● **Exercise directions**
Below are the entries; return every line among them that holds the word "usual".

━━━ Information given

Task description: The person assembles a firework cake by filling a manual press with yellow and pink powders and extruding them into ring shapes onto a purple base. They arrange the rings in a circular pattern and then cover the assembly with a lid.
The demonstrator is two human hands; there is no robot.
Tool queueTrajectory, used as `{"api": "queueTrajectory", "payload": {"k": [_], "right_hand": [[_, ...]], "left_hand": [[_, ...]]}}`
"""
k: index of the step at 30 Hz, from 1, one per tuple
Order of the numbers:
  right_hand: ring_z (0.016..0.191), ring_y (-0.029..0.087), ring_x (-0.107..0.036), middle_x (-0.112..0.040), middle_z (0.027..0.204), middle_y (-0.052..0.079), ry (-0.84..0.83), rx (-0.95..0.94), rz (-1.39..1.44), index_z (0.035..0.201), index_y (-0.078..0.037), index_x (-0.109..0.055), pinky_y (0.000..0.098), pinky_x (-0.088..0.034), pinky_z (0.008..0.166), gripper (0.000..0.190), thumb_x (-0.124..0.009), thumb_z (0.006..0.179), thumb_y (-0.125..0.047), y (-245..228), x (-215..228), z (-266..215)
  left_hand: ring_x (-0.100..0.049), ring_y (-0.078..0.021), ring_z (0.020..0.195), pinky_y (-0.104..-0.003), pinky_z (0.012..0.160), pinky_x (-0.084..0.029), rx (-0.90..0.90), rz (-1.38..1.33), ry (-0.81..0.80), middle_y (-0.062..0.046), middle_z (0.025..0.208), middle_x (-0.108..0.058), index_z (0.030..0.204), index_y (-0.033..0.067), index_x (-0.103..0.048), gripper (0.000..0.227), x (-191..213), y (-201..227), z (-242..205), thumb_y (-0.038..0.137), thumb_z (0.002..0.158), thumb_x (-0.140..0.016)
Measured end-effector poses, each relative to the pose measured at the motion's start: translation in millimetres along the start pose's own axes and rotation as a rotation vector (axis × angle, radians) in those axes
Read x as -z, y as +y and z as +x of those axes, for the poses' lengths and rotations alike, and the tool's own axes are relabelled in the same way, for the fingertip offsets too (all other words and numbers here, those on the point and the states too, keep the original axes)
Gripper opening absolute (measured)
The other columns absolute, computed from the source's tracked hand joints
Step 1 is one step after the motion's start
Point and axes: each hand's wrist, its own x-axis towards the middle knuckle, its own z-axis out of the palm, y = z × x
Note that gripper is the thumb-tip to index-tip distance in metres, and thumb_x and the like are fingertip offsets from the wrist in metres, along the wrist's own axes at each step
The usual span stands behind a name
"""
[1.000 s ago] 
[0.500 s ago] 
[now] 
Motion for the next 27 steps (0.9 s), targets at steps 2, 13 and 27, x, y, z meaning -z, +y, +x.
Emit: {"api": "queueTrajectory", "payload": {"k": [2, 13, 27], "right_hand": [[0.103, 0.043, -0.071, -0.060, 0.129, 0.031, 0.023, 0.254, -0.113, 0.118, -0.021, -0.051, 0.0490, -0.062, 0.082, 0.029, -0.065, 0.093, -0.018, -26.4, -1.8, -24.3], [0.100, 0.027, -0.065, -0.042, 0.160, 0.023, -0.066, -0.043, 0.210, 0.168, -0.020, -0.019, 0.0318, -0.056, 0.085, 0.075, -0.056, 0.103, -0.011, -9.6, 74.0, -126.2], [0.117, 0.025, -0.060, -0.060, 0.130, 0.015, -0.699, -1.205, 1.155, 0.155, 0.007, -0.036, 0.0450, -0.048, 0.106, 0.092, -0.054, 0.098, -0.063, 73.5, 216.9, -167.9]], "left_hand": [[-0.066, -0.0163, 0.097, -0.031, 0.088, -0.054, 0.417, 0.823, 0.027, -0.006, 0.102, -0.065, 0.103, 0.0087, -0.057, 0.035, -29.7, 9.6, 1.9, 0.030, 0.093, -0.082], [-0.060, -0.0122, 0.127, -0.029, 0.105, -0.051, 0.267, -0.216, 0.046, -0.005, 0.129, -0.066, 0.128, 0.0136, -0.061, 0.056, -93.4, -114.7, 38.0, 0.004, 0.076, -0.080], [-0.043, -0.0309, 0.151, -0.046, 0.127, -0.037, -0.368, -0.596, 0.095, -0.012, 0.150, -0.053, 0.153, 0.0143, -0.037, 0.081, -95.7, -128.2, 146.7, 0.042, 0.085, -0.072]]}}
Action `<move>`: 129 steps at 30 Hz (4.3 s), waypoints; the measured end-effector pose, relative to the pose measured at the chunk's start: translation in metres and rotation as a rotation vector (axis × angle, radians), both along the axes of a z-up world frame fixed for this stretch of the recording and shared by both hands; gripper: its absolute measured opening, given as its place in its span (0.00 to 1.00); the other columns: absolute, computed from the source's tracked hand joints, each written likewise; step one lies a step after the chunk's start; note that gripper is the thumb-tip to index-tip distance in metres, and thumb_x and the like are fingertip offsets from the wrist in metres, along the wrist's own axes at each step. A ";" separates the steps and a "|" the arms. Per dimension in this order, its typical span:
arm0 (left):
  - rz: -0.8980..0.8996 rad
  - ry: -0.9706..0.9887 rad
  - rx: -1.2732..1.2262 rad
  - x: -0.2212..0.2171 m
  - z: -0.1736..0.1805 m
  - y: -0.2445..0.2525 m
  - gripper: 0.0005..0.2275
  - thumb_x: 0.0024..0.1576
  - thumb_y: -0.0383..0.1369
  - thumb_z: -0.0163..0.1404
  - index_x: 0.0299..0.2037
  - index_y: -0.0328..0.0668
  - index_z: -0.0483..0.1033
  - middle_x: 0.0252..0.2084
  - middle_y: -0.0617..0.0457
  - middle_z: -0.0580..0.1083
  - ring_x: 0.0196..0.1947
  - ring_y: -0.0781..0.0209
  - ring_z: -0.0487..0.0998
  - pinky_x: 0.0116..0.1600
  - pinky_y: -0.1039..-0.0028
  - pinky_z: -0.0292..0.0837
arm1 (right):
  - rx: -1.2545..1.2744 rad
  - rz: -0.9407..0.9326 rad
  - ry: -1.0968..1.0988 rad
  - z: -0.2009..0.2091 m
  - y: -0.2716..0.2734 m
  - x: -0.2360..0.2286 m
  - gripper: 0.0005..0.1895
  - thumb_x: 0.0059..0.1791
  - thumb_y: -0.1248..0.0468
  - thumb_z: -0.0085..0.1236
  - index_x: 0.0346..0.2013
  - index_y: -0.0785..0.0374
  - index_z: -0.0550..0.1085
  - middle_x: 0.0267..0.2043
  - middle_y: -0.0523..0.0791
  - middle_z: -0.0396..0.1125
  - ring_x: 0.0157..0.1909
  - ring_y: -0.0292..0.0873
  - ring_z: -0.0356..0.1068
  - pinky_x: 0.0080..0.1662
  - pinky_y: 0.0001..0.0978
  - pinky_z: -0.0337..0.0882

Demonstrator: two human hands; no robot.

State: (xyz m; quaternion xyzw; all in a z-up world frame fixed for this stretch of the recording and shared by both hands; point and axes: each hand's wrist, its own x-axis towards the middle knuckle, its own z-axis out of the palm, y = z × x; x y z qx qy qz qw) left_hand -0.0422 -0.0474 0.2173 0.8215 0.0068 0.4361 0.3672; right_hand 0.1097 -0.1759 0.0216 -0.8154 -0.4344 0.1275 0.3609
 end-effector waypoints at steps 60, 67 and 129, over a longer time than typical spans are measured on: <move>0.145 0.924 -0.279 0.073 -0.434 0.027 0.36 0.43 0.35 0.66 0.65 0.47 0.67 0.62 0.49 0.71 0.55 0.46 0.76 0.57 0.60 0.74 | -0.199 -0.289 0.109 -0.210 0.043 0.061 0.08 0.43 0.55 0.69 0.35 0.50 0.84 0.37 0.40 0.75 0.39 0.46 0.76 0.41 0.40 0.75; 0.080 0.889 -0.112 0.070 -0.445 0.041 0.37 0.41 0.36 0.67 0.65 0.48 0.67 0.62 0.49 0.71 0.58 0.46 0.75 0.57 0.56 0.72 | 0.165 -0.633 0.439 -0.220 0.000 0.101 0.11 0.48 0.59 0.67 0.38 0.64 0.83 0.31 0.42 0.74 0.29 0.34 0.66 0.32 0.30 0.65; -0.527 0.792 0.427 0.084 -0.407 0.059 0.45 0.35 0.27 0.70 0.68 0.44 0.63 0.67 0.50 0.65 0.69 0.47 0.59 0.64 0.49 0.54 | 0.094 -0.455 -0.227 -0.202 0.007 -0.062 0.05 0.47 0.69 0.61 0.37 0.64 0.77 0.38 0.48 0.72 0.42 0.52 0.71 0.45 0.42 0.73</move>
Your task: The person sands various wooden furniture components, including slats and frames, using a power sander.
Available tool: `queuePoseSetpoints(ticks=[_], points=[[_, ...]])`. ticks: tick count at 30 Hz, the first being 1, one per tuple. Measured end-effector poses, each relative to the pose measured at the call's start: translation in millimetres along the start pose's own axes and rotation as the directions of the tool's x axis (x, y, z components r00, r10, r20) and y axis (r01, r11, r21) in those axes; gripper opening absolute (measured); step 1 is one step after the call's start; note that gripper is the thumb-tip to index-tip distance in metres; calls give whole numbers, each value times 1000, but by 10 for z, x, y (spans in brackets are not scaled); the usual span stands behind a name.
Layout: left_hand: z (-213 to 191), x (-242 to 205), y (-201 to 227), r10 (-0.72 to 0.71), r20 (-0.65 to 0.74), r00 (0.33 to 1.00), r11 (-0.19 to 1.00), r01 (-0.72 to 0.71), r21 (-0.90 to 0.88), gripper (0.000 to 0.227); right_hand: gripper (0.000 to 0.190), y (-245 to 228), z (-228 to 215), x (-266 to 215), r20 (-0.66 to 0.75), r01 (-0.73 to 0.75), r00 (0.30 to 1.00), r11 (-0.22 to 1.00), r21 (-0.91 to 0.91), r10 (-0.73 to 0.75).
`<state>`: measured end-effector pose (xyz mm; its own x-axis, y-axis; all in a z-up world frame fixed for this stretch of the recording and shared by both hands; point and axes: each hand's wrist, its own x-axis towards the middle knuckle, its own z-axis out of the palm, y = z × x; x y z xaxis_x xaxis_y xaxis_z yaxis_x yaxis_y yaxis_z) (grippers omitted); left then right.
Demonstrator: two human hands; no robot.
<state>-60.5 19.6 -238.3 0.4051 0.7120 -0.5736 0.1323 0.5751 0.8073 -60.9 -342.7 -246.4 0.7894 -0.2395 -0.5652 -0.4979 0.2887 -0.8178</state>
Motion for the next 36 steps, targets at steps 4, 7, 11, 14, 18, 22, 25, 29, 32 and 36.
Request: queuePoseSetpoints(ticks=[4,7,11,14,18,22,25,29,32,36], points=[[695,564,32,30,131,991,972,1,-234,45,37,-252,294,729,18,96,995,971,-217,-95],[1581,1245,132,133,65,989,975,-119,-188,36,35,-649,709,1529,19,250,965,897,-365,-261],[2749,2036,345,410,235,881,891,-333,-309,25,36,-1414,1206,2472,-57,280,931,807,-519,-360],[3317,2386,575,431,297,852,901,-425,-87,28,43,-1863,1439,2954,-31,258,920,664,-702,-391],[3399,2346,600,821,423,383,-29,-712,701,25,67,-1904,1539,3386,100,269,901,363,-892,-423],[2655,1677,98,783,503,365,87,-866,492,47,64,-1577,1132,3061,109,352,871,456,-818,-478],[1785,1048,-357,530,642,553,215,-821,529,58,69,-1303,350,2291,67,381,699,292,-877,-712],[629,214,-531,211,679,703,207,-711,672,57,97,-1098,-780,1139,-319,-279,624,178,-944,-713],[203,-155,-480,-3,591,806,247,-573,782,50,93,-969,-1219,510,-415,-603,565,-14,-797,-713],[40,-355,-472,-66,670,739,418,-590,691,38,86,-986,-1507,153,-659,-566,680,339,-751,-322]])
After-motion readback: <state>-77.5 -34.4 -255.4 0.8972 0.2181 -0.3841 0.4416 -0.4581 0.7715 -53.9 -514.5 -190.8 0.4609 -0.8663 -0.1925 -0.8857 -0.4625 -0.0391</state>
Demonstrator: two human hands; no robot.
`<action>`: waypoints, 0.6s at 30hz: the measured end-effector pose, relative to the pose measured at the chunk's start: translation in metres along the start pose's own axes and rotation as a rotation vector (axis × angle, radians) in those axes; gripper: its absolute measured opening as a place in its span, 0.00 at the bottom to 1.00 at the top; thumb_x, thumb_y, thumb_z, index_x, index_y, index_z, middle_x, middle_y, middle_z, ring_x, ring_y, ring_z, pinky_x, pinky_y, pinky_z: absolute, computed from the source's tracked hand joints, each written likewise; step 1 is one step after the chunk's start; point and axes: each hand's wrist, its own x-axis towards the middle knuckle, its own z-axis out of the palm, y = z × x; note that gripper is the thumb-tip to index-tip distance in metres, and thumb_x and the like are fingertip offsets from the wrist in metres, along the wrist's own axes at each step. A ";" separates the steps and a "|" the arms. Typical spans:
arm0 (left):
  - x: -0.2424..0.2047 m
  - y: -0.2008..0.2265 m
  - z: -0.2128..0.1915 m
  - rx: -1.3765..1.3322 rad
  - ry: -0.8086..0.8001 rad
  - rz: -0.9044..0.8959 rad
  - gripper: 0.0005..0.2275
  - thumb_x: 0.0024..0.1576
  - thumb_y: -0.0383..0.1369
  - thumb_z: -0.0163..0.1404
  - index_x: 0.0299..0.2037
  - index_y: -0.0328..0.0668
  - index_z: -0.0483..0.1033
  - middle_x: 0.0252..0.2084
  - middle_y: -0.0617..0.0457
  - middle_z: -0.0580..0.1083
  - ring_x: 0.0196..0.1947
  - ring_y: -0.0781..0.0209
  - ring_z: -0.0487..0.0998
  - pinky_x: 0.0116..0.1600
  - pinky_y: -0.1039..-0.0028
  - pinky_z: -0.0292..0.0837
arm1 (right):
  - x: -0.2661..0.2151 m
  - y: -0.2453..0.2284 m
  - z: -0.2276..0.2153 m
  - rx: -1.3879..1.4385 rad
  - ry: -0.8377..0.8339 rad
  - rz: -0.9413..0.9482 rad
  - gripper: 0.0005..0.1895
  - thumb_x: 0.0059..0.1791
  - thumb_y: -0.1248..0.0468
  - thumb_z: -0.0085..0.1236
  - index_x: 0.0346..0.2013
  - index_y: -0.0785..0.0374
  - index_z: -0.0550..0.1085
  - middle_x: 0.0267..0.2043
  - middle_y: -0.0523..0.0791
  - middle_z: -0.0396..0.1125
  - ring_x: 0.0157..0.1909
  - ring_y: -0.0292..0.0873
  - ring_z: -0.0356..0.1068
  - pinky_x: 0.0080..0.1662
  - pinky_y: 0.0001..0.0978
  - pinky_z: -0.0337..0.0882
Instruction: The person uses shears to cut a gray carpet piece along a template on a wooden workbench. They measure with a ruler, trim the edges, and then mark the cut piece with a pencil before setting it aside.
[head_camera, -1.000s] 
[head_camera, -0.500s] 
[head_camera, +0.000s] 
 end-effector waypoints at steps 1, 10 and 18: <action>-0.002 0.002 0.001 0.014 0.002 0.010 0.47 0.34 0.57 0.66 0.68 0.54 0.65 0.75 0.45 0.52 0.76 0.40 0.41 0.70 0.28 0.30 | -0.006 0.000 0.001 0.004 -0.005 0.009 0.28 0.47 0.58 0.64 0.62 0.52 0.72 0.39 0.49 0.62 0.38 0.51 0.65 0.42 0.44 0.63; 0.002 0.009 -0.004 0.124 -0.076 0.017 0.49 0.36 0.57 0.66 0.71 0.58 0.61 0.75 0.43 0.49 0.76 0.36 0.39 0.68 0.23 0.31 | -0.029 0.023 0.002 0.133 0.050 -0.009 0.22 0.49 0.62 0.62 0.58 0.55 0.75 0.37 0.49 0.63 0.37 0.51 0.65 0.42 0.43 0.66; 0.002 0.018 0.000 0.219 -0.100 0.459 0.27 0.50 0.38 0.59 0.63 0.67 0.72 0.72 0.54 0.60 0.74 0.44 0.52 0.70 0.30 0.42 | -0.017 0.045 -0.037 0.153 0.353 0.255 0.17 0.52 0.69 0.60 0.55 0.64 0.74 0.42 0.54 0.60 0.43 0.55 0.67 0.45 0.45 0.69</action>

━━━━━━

● **Output below**
The usual span stands behind a name
Available tool: `queuePoseSetpoints(ticks=[_], points=[[_, ...]])`. ticks: tick count at 30 Hz, the first being 1, one per tuple. Measured end-effector poses, each relative to the pose measured at the call's start: translation in millimetres along the start pose's own axes and rotation as the directions of the tool's x axis (x, y, z components r00, r10, r20) and y axis (r01, r11, r21) in those axes; gripper opening absolute (measured); step 1 is one step after the call's start; note that gripper is the thumb-tip to index-tip distance in metres; calls give whole numbers, each value times 1000, but by 10 for z, x, y (spans in brackets are not scaled); the usual span stands behind a name.

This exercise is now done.